Directions: Retype exactly the lines below, beginning with the first and ending with the line where "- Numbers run" appears.

Supplied material:
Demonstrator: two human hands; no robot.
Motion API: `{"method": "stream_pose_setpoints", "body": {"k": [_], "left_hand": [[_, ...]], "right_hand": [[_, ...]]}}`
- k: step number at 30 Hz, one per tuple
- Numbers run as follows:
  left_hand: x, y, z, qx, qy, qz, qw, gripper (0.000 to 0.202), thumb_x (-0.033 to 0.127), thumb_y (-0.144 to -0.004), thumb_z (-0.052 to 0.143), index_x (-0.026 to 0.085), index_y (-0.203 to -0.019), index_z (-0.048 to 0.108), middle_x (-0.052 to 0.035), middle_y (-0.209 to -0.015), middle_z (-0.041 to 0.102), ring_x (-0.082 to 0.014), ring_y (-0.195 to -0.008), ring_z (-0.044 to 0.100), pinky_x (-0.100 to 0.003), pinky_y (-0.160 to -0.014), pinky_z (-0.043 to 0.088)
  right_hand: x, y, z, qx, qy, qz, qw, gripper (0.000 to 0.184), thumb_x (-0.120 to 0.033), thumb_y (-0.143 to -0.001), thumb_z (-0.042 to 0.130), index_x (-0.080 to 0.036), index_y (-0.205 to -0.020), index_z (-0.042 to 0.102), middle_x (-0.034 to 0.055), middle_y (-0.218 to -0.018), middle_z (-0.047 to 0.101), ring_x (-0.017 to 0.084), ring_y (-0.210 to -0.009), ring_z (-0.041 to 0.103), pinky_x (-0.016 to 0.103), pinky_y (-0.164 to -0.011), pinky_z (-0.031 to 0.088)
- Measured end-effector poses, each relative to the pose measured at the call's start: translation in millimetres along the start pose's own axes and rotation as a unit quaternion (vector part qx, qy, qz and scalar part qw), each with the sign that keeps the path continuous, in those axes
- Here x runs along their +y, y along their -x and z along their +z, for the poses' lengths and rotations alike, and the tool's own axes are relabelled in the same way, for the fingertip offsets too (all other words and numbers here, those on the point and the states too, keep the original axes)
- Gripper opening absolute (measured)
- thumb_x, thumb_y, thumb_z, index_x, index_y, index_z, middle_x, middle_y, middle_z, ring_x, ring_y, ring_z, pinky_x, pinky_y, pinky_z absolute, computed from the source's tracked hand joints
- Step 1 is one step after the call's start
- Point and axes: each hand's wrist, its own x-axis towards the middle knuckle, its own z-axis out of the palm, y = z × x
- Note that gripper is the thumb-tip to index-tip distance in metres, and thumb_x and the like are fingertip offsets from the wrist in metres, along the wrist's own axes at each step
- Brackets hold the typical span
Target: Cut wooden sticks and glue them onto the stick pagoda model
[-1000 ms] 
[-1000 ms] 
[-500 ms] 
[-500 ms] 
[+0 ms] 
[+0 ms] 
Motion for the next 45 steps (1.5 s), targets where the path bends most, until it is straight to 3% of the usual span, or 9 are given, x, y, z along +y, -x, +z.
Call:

Solution to the problem:
Demonstrator: two human hands; no robot.
Motion API: `{"method": "stream_pose_setpoints", "body": {"k": [_], "left_hand": [[_, ...]], "right_hand": [[_, ...]]}}`
- k: step number at 30 Hz, one per tuple
- Numbers run as follows:

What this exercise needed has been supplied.